◆ Your objective: Your output should be the whole listing, identical to the original.

------------

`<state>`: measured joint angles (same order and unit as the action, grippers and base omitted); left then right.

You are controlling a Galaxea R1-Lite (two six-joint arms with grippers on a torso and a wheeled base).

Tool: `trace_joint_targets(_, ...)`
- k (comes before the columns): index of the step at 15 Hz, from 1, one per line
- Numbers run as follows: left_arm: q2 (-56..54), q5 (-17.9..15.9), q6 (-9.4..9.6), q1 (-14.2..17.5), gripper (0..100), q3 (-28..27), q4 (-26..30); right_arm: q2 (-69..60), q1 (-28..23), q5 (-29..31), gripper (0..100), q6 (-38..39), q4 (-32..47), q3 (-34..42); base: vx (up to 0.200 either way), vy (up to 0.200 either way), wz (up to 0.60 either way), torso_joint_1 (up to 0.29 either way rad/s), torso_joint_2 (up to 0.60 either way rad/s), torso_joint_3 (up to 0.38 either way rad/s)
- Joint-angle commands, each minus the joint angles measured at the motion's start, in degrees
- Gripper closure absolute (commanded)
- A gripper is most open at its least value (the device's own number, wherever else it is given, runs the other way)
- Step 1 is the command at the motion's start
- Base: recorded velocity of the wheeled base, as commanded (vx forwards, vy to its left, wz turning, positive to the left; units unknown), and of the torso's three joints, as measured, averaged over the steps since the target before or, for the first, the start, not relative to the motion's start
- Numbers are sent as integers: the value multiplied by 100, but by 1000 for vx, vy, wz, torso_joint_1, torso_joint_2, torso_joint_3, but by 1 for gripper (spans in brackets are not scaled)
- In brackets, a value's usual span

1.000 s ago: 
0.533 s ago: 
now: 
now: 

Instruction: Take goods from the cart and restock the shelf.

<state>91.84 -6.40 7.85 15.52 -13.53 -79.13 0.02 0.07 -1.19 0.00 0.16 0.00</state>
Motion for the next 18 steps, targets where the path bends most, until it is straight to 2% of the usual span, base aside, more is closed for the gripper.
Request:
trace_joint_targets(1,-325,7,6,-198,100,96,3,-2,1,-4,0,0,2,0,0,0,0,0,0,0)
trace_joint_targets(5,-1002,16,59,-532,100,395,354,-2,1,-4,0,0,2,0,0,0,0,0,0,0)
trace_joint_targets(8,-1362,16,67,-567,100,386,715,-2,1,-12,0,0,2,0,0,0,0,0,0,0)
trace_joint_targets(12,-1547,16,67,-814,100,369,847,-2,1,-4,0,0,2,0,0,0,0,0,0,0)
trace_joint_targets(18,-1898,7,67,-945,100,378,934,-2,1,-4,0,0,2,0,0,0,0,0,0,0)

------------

◆ Answer to this problem:
`<state>`: measured joint angles (same order and unit as the action, grippers and base omitted); left then right.

You are controlling a Galaxea R1-Lite (two six-joint arms with grippers on a torso and a wheeled base).

Tool: `trace_joint_targets(_, ...)`
- k (comes before the columns): index of the step at 15 Hz, from 1, one per line
- Numbers run as follows: left_arm: q2 (-56..54), q5 (-17.9..15.9), q6 (-9.4..9.6), q1 (-14.2..17.5), gripper (0..100), q3 (-28..27), q4 (-26..30); right_arm: q2 (-69..60), q1 (-28..23), q5 (-29..31), gripper (0..100), q6 (-38..39), q4 (-32..47), q3 (-34..42); base: vx (up to 0.200 either way), vy (up to 0.200 either way), wz (up to 0.60 either way), torso_joint_1 (up to 0.29 either way rad/s), torso_joint_2 (up to 0.60 either way rad/s), torso_joint_3 (up to 0.38 either way rad/s)
- Joint-angle commands, each minus the joint angles measured at the motion's start, in degrees
- Gripper closure absolute (commanded)
- A gripper is most open at its least value (the device's own number, wherever else it is given, runs the other way)
- Step 1 is the command at the motion's start
- Base: recorded velocity of the wheeled base, as commanded (vx forwards, vy to its left, wz turning, positive to the left; units unknown), and of the torso's three joints, as measured, averaged over the steps since the target before or, for the first, the start, not relative to the motion's start
- Numbers are sent as integers: the value multiplied by 100, but by 1000 for vx, vy, wz, torso_joint_1, torso_joint_2, torso_joint_3, but by 1 for gripper (spans in brackets are not scaled)
- In brackets, a value's usual span

1.000 s ago: 
0.533 s ago: 
now: 
now: 

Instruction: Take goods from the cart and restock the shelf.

<state>91.84 -6.40 7.85 15.52 -13.53 -79.13 0.02 0.07 -1.19 0.00 0.16 0.00</state>
Motion for the next 18 steps, targets where the path bends most, until it is straight to 2% of the usual span, base aside, more is closed for the gripper.
Request:
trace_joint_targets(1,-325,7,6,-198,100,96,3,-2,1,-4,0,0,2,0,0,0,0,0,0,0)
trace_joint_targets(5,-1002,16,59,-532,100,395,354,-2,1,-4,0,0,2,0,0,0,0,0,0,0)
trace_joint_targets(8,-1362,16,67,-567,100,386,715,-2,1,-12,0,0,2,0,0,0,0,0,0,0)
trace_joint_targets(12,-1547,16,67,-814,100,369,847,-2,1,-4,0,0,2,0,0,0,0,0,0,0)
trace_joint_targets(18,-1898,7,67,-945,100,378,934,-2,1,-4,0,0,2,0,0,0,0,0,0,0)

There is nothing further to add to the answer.